Als Reaktion auf dieses Problem lauten die von Arm gegebenen Abhilfemaßnahmen auf Softwareebene: Jede Software, die TLB-Invalidierungsoperationen durchführt, die auf Seitentabelleninformationen der ersten oder ersten und zweiten Ebene anwendbar sind, muss eine zusätzliche TLBI-Operation durchführen und mit DSB (Data Synchronization Barrier, Datensynchronisationsbarriere) zusammenarbeiten, um sicherzustellen, dass der relevante Speicherzugriff korrekt abgeschlossen wird, bevor Berechtigungen geändert werden.
Die entsprechenden technischen Details und empfohlenen Abhilfemaßnahmen sind in der von Arm veröffentlichten Sicherheitsempfehlung dokumentiert.
Die Linux-Community hat sofort reagiert und Patches für den Kernel bereitgestellt, um die oben genannten Abhilfemaßnahmen umzusetzen.
Entwickler von Arm haben heute eine Reihe von Patches an die Linux-Kernel-Mailingliste gesendet, um das Risiko der Ausnutzung von Sicherheitslücken zu verringern, indem sie die relevanten Codepfade anpassen, um sicherzustellen, dass bei der Ausführung von TLB-Fehlern in betroffenen Szenarien die erforderlichen TLBI und DSB hinzugefügt werden.
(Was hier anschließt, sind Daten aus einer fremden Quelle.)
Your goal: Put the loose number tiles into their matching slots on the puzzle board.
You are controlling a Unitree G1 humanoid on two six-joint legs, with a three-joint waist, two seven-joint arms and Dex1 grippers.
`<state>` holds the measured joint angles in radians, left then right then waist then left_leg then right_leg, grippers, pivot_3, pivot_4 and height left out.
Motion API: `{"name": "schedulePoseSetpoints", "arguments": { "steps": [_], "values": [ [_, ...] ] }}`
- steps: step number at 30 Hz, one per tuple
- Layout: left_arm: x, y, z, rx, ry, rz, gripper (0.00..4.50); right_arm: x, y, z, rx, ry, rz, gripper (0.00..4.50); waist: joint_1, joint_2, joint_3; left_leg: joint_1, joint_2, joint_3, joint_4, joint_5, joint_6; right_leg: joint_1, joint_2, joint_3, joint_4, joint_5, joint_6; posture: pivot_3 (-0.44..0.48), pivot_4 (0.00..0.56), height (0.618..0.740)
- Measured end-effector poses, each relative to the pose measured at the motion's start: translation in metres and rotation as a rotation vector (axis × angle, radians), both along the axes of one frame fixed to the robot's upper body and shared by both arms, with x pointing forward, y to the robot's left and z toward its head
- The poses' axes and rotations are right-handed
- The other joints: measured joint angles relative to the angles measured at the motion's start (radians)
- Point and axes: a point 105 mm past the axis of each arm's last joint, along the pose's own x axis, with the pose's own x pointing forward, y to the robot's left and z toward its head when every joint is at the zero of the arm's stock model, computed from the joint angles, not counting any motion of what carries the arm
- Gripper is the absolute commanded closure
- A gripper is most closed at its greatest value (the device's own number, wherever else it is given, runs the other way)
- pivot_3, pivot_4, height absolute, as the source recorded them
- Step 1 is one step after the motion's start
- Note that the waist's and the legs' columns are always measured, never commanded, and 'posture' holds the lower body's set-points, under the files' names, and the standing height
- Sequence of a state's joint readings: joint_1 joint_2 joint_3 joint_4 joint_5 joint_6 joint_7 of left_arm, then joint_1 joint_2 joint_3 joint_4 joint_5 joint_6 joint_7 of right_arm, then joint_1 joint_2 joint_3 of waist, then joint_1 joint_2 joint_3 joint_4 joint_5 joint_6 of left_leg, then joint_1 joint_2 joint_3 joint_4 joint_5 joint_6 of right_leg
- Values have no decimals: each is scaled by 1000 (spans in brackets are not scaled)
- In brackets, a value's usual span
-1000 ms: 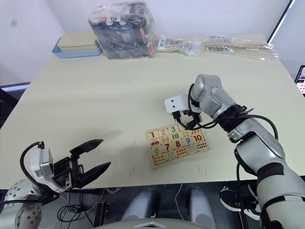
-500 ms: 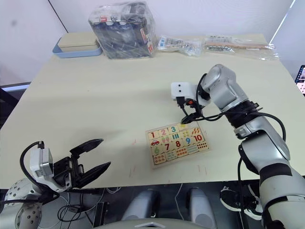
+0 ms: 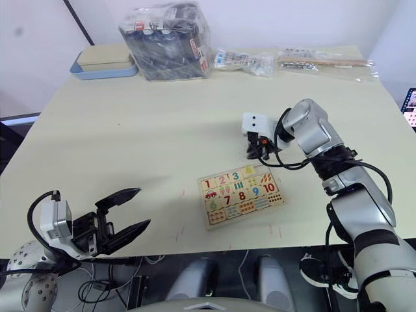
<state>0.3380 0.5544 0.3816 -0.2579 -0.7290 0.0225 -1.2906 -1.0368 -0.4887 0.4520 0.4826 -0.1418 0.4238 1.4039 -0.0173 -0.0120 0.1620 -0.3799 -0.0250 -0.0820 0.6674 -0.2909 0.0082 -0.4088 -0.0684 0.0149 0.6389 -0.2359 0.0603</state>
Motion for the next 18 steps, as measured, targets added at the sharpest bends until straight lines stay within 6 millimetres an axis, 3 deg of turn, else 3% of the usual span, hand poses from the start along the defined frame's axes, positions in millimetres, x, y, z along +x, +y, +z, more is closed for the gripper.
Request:
{"name": "schedulePoseSetpoints", "arguments": {
  "steps": [18],
  "values": [
    [-5,2,-5,0,24,19,0,1,3,-15,-58,5,23,4442,0,0,0,0,0,0,0,0,0,0,0,0,0,0,0,0,150,740]
  ]
}}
Der Patch wurde an den Mainline-Kernel übermittelt und wird voraussichtlich über größere Distributions-Updates für Benutzer freigegeben.
Zusätzlich zu den offiziell gelisteten Prozessoren von Arm bestätigte NVIDIA auch, dass seine neuesten Olympus-Kerne ebenfalls von CVE-2025-10263 betroffen sind.
NVIDIA wies in einem anderen an den Linux-Kernel übermittelten Patch darauf hin, dass der Olympus-Kernel, der in seiner neuen Generation von NVIDIA-Vera-CPUs verwendet wird, das gleiche Problem aufweist, und führte durch nachfolgende Patches entsprechende Abhilfemaßnahmen ein, um mit den universellen Upstream-Fixes konsistent zu sein.
Im Hinblick auf die tatsächlichen Risiken ist es nicht verwunderlich, dass diese Schwachstelle als „kritisch“ eingestuft wird, da diese Schwachstelle unter bestimmten Bedingungen Schreibvorgänge auf hochprivilegierte Ressourcen realisieren kann und Angreifern theoretisch die Möglichkeit bietet, lokale Privilegien zu eskalieren.
Allerdings gibt es derzeit keine groß angelegten tatsächlichen Anwendungsfälle, über die öffentlich berichtet wurde. Die Branche konzentriert sich hauptsächlich darauf, Reparaturen auf Kernel- und Systemsoftware-Ebene so schnell wie möglich durchzuführen, um möglichen Folgeangriffsszenarien vorzubeugen.
Für Linux-Benutzer und Serverbetreiber besteht derzeit die wichtigste Maßnahme darin, auf die Kernel-Updates zu achten, die von den großen Distributionen bereitgestellt werden, und die Upgrade-Bereitstellung so schnell wie möglich abzuschließen.
Zuvor müssen Cloud-Dienstleister, große Rechenzentren und Gerätehersteller, die auf der betroffenen Arm-Plattform basieren, auch die Prozessormodelle und Arbeitslastszenarien bewerten, die von ihrer eigenen Hardware verwendet werden, und den von der Arm- und Linux-Community herausgegebenen Abhilfeempfehlungen umgehend Folge leisten.